Description
L e photographe Bernard Hoffman a produit cette photographie, non sans un brin de malice. Où le contraste entre celle que l’on désignera comme la belle et son public est déjà un sujet en soi. Mais où en plus, le photographe américain n’est évidemment pas passé à côté des regards des réservistes de l’US Navy jetés sur cette femme à l’allure si nonchalante. La parabole d’un monde en guerre face une population outre-atlantique relativement préservée.
C’est toute la force de ce clin d’œil photographique de Bernard Hoffman. Cette jeune femme semble libérée de toutes contraintes vestimentaires et réglementaires. Au point de susciter des regards que l’on devine perplexes, voire même un brin désapprobateurs. Exception faite peut-être de la spectatrice, à l’extrême gauche, à l’air plus enjoué que ses voisines…
Nous sommes le samedi 3 avril 1943 lorsque Bernard Hoffman prend cette photographie. La Seconde guerre mondiale bat son plein dans le reste du monde. A New York, ce jour-là, est organisé un défilé de mode, à l’hôtel Ritz-Carlton. Des membres du corps de réserve féminin de l’US Navy, les WAVES, y assistent.
Photo de la semaine dans Life
Bernard Hoffman, grand photographe pour le magazine Life, est présent lui aussi. De la scène, il a une vue panoramique sur les tables de la salle. Il saisit le contraste de la situation. Appuie sur le déclencheur de son appareil. Le flash crépite. La photo est dans la boîte. Elle aura les honneurs du magazine Life, dans le prochain numéro du 19 avril 1943.
La photographie est en effet publiée page 31, avec cette mention : Photo de la semaine. La légende explique, sur un ton quelque peu caustique :
« L’un des inconvénients d’être une Wave est qu’une fille ne peut pas changer de vêtements aussi souvent qu’elle change d’humeur. En exercice, les Waves doivent porter l’uniforme, et oublier les dernières tendances de la mode. Mais une Wave peut encore choisir sa lingerie, qui ne doit pas avoir trop de froufrou pour un lavage facile. De jolies Waves, présentes au défilé de mode du Ritz-Carlton la semaine dernière à New York, trouvent difficile de décider si le modèle de la chemise de nuit diaphane répond aux exigences de la Marine. »
On notera que, pour souligner le dilemme et cette situation de contraste perçue par Bernard Hoffman, le magazine Life publiera cette photographie légèrement recadrée. Exit la femme souriante sur la gauche, et focus exclusivement sur le personnel militaire à l’allure bien plus sévère.

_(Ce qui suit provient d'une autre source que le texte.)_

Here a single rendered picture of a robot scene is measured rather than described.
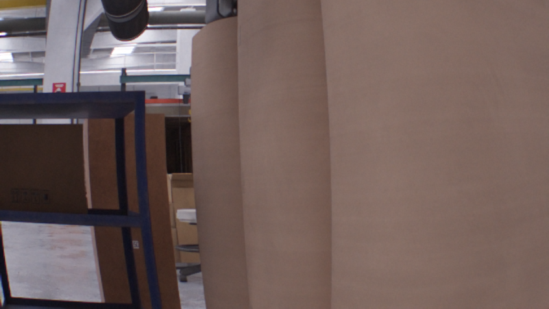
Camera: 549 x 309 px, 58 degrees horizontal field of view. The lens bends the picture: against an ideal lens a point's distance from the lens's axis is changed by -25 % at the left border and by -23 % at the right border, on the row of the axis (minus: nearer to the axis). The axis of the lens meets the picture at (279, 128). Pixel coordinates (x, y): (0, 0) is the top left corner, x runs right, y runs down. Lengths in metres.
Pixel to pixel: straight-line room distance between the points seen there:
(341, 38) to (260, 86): 0.36
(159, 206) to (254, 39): 1.26
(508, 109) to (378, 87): 0.22
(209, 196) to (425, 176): 0.95
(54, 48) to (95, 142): 9.43
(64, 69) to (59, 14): 1.22
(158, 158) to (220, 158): 0.86
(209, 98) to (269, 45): 0.44
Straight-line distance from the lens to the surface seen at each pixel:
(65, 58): 11.78
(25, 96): 1.77
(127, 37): 1.42
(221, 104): 1.65
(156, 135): 2.49
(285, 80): 1.25
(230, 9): 1.81
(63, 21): 11.97
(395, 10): 0.88
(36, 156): 1.81
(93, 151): 2.44
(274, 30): 1.28
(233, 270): 1.65
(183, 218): 3.86
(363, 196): 0.93
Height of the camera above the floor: 0.64
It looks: 5 degrees up
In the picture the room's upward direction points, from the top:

Dans ce tirage original des années 80, diffusé par le magazine Life, la scène apparaît en intégralité. Mais le choix de recadrage de l’hebdomadaire américain peut tout à fait être reproduit. Comme nous vous le montrons avec la simulation d’encadrement ci-dessus. Façon de valoriser l’œil de Bernard Hoffman, bien des années après.